» **Task to complete**
Whenever a line below includes the string "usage", show it.

» **Exercise inputs**
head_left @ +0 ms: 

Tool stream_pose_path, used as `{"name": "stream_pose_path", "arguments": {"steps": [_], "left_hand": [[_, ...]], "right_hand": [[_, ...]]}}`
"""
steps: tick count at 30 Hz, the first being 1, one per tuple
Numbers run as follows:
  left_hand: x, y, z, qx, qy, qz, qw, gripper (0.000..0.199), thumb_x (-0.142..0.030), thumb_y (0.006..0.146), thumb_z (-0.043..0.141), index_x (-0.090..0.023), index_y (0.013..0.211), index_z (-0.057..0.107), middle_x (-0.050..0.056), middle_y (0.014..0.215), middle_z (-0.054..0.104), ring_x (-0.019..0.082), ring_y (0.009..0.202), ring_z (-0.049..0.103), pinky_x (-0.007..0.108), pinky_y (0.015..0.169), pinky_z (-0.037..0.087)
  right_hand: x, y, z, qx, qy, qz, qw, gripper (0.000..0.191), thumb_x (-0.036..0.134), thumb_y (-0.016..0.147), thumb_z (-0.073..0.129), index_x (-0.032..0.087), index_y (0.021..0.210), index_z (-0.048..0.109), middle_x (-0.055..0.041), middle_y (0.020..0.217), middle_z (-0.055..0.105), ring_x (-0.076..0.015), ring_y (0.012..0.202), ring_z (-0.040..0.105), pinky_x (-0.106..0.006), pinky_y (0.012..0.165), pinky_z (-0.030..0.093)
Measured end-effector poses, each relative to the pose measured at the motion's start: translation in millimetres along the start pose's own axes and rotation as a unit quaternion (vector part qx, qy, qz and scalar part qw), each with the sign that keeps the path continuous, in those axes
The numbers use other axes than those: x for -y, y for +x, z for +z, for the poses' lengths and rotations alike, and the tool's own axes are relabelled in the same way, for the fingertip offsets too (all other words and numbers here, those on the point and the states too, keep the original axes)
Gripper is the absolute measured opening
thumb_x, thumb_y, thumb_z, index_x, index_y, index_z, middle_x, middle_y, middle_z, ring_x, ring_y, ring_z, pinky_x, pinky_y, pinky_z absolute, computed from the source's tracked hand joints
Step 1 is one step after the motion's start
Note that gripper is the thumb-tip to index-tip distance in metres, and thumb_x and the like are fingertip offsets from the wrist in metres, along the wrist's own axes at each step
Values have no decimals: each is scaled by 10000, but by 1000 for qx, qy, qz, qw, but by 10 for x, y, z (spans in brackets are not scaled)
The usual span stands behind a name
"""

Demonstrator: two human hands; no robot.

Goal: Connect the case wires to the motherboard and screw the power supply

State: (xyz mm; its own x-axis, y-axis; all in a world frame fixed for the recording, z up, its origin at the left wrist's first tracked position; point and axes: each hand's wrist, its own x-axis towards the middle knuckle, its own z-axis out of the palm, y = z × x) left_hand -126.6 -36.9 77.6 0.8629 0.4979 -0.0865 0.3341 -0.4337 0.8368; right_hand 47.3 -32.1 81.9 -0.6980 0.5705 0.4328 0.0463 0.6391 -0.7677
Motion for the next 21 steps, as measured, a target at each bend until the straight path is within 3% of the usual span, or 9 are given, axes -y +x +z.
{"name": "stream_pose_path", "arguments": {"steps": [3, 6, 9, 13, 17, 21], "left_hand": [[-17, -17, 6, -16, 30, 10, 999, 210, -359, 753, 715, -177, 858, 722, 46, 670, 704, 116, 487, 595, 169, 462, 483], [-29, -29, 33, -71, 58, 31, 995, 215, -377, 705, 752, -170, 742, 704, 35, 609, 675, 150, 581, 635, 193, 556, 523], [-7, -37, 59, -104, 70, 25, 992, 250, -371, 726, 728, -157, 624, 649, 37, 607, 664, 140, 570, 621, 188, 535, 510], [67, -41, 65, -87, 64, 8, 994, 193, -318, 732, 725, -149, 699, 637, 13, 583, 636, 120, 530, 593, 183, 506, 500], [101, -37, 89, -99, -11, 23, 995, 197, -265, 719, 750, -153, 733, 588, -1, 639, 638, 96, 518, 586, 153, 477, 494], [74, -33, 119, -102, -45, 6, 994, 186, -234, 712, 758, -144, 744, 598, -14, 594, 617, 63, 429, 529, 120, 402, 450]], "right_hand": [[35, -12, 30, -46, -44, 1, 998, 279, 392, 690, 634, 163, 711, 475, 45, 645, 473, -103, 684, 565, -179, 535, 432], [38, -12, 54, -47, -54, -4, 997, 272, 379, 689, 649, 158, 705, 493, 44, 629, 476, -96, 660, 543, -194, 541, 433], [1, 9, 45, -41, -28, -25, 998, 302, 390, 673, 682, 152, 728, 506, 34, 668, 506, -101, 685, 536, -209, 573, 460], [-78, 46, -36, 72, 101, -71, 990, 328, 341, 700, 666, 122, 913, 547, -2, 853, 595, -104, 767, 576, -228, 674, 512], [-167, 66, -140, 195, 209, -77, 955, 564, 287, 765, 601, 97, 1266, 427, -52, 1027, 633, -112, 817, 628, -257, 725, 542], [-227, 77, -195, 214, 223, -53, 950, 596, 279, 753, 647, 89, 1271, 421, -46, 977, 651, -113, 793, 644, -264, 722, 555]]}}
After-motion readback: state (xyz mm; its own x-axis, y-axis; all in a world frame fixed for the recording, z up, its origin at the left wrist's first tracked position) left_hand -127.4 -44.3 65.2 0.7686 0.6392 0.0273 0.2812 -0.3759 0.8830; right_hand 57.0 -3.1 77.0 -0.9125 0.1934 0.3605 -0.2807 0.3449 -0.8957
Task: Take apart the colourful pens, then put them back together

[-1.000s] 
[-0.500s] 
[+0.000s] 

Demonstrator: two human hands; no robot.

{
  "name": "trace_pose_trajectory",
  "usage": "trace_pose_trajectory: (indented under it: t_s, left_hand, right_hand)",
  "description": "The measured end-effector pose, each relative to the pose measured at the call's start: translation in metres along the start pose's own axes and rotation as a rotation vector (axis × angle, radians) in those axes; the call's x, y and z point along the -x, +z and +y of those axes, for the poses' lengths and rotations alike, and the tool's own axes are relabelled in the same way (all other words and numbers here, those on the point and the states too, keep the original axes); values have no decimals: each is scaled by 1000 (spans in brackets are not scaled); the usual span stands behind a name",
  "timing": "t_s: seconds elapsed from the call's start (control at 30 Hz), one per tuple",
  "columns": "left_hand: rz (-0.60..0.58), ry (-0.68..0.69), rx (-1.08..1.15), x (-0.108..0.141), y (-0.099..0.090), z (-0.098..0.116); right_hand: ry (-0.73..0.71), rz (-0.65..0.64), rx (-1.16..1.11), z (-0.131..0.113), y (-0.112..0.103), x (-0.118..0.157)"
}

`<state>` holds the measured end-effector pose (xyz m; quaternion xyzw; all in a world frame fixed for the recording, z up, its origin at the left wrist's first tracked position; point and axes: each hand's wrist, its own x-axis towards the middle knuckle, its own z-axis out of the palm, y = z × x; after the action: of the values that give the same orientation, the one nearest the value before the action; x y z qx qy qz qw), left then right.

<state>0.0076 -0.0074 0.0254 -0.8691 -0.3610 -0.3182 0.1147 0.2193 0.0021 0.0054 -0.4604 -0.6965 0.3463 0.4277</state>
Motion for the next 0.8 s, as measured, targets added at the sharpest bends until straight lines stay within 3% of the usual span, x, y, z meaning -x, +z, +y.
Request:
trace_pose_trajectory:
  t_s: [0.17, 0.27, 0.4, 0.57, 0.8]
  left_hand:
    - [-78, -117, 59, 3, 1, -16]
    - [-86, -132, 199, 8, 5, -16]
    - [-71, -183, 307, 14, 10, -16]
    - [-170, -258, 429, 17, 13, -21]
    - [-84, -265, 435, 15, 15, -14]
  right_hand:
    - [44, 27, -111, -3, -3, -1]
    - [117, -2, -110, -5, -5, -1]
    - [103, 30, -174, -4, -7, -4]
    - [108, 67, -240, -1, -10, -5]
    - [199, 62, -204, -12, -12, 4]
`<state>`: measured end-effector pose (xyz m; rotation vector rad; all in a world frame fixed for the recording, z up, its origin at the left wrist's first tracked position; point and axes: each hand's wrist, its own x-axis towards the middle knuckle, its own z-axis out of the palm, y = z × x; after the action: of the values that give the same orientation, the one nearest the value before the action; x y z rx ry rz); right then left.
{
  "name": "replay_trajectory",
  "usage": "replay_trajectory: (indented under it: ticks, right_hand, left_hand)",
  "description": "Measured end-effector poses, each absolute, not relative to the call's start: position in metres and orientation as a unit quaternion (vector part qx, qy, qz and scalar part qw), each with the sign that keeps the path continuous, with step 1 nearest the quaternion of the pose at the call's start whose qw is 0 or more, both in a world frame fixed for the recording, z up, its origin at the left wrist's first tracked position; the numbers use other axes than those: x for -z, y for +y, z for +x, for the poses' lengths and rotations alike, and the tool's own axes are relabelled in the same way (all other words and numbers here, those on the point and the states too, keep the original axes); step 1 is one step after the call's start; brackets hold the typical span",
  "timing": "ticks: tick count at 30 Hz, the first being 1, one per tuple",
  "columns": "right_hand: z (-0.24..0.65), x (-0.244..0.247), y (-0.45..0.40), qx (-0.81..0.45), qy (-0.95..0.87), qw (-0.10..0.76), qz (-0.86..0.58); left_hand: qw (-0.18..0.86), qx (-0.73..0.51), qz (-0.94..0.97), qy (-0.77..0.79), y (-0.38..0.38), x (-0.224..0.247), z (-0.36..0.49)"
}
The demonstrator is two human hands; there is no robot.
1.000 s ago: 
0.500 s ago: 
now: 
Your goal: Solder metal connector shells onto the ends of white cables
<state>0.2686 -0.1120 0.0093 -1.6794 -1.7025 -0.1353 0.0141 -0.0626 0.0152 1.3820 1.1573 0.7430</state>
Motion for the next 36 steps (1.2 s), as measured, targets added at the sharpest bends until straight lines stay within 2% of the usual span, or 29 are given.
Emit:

» **Response area**
  "usage": "trace_pose_trajectory: (indented under it: t_s, left_hand, right_hand)",
  "usage": "replay_trajectory: (indented under it: ticks, right_hand, left_hand)",

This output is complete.